> [Work request]:
Check every line of the data for the word "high", and copy those that have it.

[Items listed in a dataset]
====

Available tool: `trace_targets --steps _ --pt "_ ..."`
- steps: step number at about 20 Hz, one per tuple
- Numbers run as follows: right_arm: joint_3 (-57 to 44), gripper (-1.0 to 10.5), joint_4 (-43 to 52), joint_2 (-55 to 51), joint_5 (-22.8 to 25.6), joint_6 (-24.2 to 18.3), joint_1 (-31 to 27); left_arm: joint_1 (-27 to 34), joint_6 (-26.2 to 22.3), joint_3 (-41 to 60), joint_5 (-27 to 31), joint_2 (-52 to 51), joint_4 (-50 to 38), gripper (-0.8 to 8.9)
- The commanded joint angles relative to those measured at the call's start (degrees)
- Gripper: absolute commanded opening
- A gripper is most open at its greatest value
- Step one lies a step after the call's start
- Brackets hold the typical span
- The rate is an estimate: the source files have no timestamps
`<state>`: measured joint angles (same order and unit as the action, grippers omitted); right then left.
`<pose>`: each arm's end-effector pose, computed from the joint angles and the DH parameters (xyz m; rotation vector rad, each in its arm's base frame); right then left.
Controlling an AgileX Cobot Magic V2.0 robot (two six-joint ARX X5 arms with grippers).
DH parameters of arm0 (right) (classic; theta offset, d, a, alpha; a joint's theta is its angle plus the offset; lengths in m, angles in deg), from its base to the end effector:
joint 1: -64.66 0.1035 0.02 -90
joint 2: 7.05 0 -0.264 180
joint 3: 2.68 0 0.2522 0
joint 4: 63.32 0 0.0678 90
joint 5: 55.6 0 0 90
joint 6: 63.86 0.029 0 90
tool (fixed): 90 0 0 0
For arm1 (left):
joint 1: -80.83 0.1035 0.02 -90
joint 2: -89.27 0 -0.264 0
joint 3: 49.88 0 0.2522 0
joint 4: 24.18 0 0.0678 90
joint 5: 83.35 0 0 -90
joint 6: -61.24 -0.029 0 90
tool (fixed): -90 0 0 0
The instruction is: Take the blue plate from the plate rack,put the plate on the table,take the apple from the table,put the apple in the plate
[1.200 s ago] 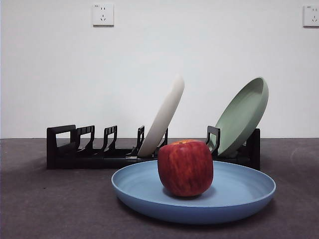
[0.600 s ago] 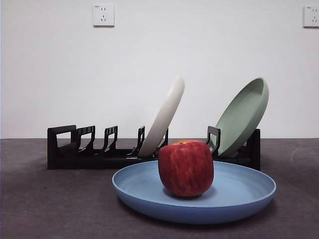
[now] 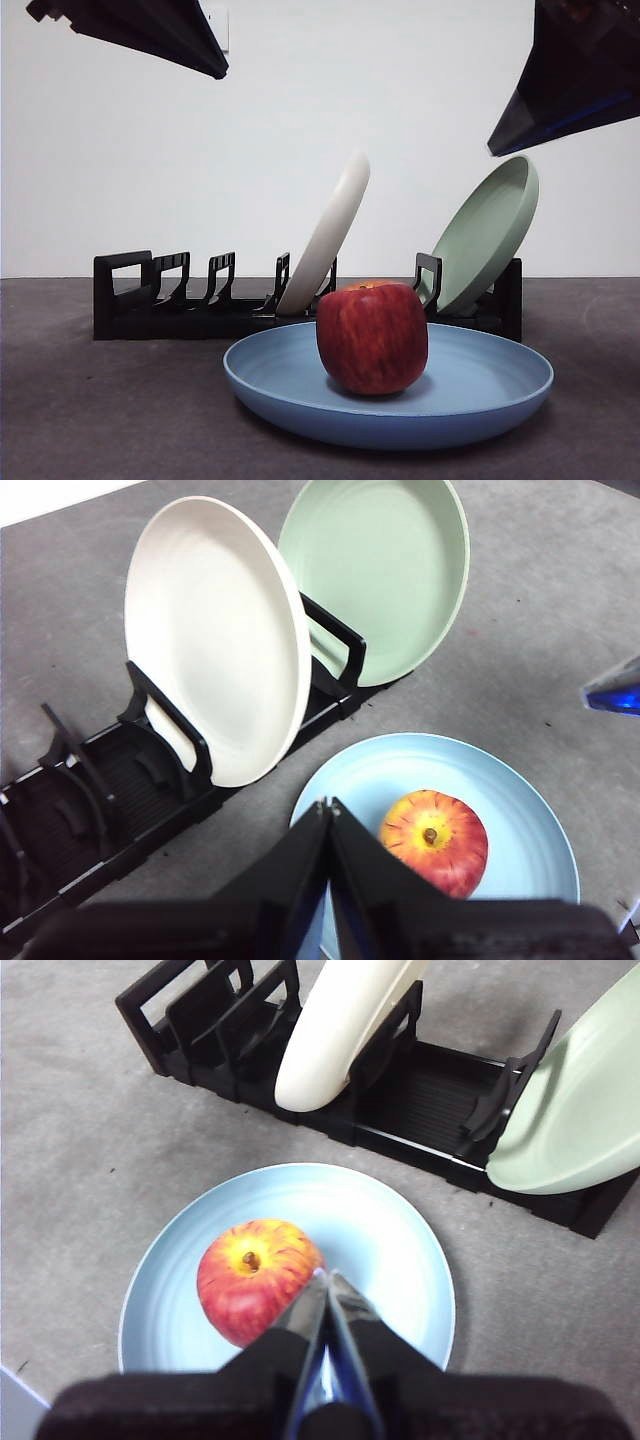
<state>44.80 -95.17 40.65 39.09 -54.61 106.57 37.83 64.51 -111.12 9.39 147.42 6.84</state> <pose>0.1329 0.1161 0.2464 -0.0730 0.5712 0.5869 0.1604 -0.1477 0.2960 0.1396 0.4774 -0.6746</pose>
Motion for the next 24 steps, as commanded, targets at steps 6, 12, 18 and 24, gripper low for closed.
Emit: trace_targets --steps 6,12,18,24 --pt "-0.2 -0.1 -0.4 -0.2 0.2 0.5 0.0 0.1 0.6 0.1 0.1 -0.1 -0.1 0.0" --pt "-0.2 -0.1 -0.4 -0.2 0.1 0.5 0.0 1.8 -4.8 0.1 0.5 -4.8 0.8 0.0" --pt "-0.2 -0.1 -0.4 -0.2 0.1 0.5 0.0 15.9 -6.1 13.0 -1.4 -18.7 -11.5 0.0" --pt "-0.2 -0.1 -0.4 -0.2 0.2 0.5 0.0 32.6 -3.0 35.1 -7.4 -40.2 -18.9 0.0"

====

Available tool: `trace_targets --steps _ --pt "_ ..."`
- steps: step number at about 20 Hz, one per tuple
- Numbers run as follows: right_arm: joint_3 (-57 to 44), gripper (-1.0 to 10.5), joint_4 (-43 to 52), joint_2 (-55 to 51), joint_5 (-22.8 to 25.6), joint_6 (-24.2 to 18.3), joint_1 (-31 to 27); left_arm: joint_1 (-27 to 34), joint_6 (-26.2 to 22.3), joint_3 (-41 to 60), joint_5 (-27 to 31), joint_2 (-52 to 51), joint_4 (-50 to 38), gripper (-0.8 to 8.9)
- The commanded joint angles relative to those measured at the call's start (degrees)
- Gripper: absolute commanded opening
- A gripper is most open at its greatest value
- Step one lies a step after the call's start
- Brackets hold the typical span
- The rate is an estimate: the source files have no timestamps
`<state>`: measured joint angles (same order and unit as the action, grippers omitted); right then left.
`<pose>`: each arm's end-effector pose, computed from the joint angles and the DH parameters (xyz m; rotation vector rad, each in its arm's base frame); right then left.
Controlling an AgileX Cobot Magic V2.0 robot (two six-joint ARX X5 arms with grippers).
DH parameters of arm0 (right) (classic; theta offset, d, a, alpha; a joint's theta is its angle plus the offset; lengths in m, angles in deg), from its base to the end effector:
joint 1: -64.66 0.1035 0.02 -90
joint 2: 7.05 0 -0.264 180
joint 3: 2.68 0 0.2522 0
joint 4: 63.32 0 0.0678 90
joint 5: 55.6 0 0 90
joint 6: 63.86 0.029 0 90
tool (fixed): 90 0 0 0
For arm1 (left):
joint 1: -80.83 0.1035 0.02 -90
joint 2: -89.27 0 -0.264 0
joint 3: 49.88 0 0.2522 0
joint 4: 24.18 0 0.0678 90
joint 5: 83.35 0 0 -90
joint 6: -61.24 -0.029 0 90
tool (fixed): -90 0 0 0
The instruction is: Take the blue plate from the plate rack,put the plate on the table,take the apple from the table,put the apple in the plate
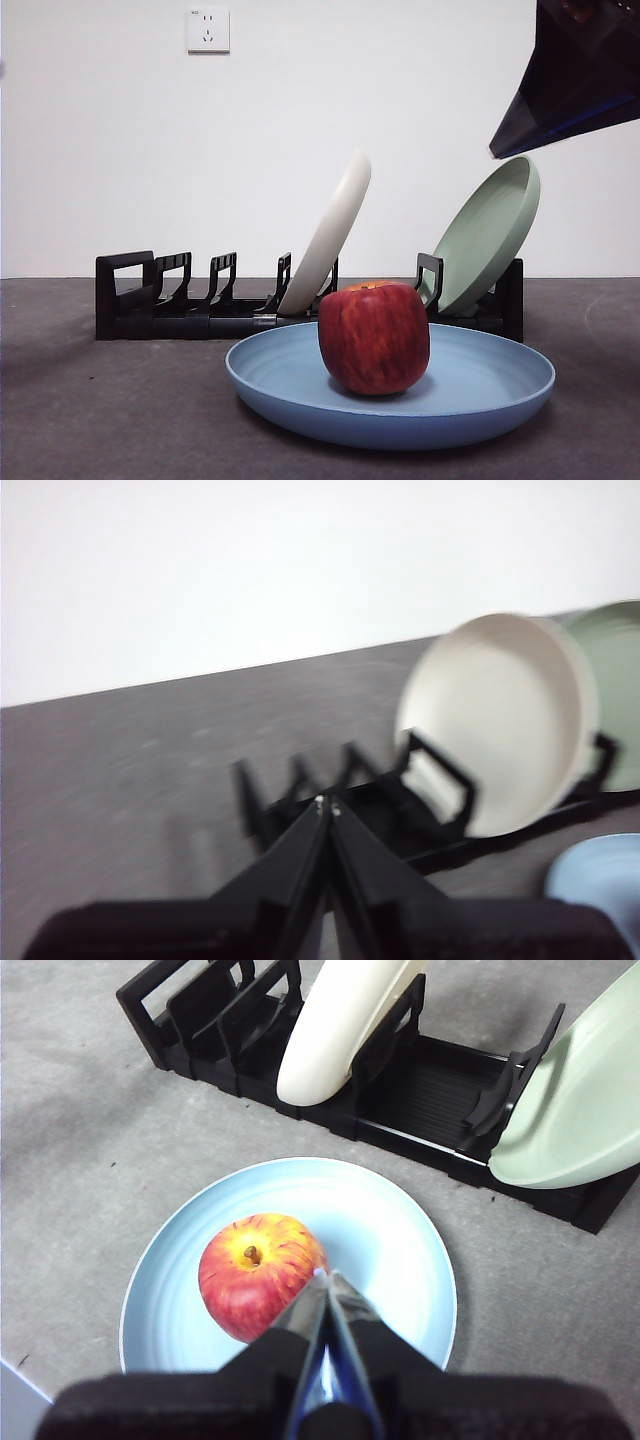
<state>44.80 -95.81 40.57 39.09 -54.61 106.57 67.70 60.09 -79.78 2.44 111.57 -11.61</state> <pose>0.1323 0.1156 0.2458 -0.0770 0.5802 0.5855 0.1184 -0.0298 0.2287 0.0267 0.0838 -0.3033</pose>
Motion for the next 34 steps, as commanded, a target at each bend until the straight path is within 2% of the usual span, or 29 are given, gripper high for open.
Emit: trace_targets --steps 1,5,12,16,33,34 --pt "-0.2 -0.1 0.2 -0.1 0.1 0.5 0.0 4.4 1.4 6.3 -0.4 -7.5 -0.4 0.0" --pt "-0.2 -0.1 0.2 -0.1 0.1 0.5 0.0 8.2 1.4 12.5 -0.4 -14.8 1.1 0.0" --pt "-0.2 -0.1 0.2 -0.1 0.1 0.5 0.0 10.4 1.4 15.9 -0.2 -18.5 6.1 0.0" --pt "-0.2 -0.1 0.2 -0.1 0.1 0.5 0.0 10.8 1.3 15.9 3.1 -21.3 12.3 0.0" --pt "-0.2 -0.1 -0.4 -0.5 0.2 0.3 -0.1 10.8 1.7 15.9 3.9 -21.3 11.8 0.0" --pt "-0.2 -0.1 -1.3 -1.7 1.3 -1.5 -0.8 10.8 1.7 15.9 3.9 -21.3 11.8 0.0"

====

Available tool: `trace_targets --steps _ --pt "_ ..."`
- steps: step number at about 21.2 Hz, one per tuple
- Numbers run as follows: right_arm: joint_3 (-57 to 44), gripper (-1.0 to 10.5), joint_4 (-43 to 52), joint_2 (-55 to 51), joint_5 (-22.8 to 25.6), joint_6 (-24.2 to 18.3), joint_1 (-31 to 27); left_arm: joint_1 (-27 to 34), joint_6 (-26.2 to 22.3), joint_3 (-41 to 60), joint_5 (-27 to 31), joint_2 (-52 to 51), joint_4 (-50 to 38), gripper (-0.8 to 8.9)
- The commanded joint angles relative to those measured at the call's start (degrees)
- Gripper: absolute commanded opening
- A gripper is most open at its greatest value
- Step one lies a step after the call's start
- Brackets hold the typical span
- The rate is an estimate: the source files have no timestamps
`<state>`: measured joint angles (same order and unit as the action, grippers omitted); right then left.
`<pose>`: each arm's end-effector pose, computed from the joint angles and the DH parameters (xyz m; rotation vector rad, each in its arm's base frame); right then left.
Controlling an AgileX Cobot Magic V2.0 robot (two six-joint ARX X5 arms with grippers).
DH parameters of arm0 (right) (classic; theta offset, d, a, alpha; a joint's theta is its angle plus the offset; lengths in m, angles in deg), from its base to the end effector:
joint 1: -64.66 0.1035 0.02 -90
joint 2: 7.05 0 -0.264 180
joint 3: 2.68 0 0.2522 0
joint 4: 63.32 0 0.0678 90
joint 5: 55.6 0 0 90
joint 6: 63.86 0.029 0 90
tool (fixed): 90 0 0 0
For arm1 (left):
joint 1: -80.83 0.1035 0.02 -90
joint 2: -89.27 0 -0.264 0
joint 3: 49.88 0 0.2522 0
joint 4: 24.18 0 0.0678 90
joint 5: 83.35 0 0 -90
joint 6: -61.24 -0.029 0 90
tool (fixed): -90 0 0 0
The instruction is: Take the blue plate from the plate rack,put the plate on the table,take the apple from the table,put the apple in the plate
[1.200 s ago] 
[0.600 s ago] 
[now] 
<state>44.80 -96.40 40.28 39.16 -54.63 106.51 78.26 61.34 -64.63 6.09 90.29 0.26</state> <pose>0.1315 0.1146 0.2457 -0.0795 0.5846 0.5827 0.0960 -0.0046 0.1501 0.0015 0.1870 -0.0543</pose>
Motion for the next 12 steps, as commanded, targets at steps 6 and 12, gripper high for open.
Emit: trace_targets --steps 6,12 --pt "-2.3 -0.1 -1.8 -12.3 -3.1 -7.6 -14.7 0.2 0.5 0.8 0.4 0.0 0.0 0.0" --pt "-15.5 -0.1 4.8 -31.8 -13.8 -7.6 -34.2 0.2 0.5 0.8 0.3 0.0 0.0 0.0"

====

> [Expected answer]:
Motion for the next 34 steps, as commanded, a target at each bend until the straight path is within 2% of the usual span, or 29 are given, gripper high for open.
Motion for the next 12 steps, as commanded, targets at steps 6 and 12, gripper high for open.

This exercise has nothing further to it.